The treatment is very quick, usually taking a few minutes
Sterile procedure – No incision, no bleeding, no risk of infection
There is virtually no down time
The treatment is virtually painless
Cryopen uses state of the art cooling technology that doesn’t need dangerous cryogenic gases
No anaesthetic is needed
Q: How permanent is the cure?
A: For most lesions, cryosurgery is a permanent removal. Some lesions are harder to remove than others. In more delicate places eg the eye area, a shorter freeze time with a repeat procedure may be required to get a final result with the least damage to the surrounding skin.
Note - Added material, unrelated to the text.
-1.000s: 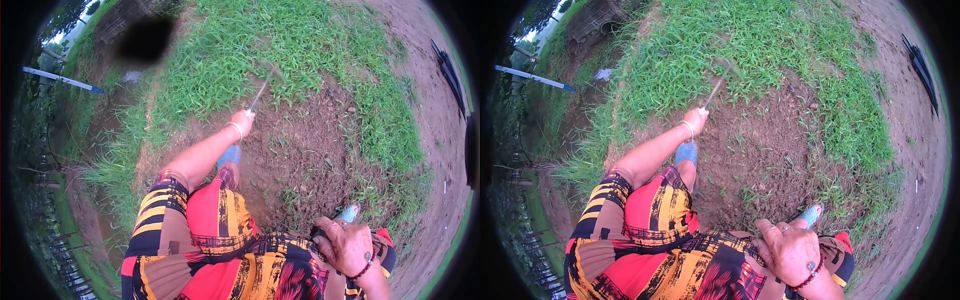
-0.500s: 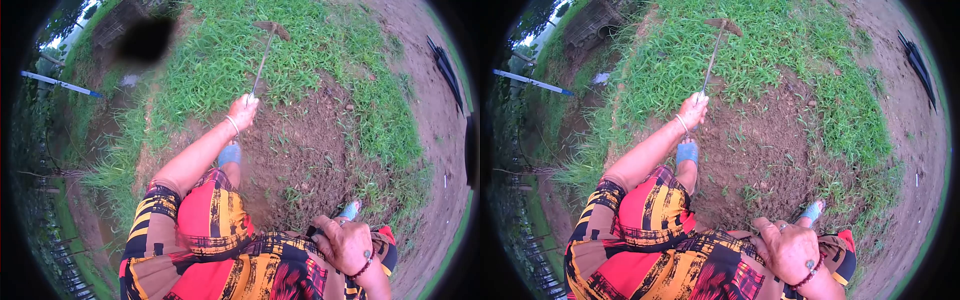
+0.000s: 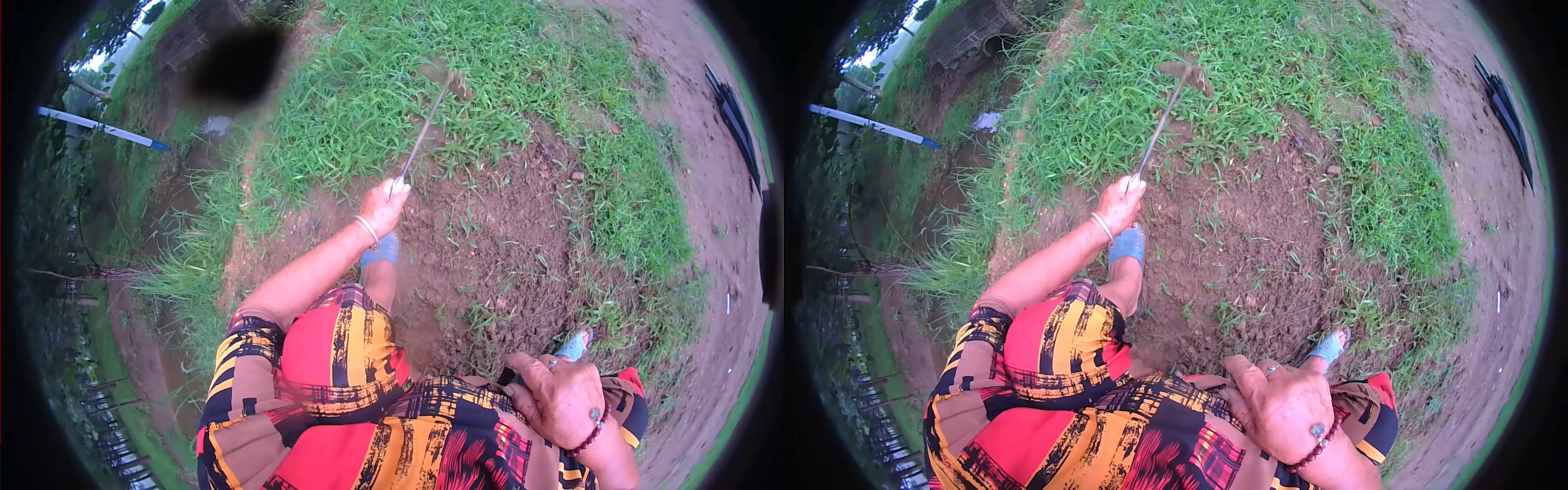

In other instances a deep lesion eg a verruca or a wart may take several aggressive treatments to get final results.
Q: What types of lesions should not be frozen?
A: All melanomas and recurrent basal cell carcinomas. Melanoma can spread by any of several means including local, lymphatic and blood. Additionally, Melanoma will change to a much more aggressive form if part of the lesion is left behind undetected. Basil cell carcinoma is typically spread by local extension and you may need more extensive surgery if recurrence is suspected.
Q: Can anyone have cryosurgery?
A: Yes, however, cautions about skin type and location should be considered prior to deciding on freeze times. People with high levels of cryo globulins should be treated with caution.
Q: What if I have darker skin?
A: Repeated short freezing cycles of 3 to 6 seconds at two week intervals are recommended if you have a darker skin type. For very dark skinned people, you may not want to have cryosurgery, as it will kill the melanocytes around the treated area, making the skin in that area lighter.
Q: Can I have the treatment in the Summer months?
A: The treatment can be performed at any time of the year. During the Summer months, a sun protection factor 50 (SPF50) must be applied at least 30 before sun exposure and reapplied every 4 hours.